*Exercise inputs:*
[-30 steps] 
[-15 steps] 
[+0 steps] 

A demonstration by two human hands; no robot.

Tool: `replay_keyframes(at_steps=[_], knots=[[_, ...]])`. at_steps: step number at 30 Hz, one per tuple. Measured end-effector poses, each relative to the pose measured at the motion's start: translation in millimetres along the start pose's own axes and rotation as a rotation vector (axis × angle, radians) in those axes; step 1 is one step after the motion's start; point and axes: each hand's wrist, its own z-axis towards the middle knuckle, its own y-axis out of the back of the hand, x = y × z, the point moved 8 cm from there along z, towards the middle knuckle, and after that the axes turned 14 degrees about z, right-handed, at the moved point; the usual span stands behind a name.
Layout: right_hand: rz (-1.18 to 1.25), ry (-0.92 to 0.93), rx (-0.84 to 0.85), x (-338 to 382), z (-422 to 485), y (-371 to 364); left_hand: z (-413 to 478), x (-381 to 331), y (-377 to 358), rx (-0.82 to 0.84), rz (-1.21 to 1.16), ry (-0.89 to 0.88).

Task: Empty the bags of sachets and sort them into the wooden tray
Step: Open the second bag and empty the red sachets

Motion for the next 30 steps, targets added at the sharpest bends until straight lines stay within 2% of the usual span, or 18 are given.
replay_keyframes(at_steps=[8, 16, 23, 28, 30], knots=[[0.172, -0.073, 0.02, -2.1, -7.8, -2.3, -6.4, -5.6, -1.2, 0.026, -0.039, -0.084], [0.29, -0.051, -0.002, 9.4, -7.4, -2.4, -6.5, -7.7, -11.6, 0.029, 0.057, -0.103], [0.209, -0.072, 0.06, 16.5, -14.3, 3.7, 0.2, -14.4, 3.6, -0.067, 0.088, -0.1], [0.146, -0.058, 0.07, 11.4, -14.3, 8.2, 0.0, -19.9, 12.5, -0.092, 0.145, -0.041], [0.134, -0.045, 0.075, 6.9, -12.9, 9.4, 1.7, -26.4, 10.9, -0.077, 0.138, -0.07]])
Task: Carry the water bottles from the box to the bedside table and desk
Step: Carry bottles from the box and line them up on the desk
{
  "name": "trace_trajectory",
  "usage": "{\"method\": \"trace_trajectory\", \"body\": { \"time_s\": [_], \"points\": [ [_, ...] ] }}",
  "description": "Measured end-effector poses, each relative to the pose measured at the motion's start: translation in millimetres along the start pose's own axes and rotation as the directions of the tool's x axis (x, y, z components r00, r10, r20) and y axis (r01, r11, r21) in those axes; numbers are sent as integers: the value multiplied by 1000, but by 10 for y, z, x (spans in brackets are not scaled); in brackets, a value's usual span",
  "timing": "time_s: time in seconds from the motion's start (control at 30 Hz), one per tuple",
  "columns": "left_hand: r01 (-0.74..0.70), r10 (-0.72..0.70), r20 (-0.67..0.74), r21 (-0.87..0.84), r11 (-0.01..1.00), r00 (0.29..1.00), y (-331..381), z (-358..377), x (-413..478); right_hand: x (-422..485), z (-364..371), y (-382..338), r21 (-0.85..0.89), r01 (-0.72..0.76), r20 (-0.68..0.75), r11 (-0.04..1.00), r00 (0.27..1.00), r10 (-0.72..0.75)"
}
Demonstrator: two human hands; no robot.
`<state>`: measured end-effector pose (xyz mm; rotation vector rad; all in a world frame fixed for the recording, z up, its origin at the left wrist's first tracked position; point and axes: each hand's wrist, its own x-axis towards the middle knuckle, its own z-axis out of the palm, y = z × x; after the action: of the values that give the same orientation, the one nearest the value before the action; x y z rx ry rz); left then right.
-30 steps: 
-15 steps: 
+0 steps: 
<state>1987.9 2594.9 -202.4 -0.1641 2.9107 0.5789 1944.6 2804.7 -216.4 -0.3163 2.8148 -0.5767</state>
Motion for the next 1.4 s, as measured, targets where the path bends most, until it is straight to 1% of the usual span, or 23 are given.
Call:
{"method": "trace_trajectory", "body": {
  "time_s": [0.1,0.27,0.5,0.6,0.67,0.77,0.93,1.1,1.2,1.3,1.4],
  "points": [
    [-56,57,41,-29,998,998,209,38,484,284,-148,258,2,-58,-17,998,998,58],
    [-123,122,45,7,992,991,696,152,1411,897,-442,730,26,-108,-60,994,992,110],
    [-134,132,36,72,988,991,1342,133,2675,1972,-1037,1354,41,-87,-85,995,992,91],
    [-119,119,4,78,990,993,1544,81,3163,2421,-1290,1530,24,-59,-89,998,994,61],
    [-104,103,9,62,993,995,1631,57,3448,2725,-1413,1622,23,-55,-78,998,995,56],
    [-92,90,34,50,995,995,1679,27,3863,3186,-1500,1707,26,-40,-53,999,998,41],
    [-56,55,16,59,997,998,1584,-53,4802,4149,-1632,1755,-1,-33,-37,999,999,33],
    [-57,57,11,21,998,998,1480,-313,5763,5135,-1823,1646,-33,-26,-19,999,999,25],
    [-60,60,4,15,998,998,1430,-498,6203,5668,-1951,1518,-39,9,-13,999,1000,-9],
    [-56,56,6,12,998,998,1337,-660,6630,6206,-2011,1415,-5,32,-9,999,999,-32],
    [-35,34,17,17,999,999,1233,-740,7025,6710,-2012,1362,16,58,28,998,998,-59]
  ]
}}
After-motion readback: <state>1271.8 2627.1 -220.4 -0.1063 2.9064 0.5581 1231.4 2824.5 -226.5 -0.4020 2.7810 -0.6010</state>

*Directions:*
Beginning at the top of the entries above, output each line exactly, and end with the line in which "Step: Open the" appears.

*Result for this task:*
[-30 steps] 
[-15 steps] 
[+0 steps] 

A demonstration by two human hands; no robot.

Tool: `replay_keyframes(at_steps=[_], knots=[[_, ...]])`. at_steps: step number at 30 Hz, one per tuple. Measured end-effector poses, each relative to the pose measured at the motion's start: translation in millimetres along the start pose's own axes and rotation as a rotation vector (axis × angle, radians) in those axes; step 1 is one step after the motion's start; point and axes: each hand's wrist, its own z-axis towards the middle knuckle, its own y-axis out of the back of the hand, x = y × z, the point moved 8 cm from there along z, towards the middle knuckle, and after that the axes turned 14 degrees about z, right-handed, at the moved point; the usual span stands behind a name.
Layout: right_hand: rz (-1.18 to 1.25), ry (-0.92 to 0.93), rx (-0.84 to 0.85), x (-338 to 382), z (-422 to 485), y (-371 to 364); left_hand: z (-413 to 478), x (-381 to 331), y (-377 to 358), rx (-0.82 to 0.84), rz (-1.21 to 1.16), ry (-0.89 to 0.88).

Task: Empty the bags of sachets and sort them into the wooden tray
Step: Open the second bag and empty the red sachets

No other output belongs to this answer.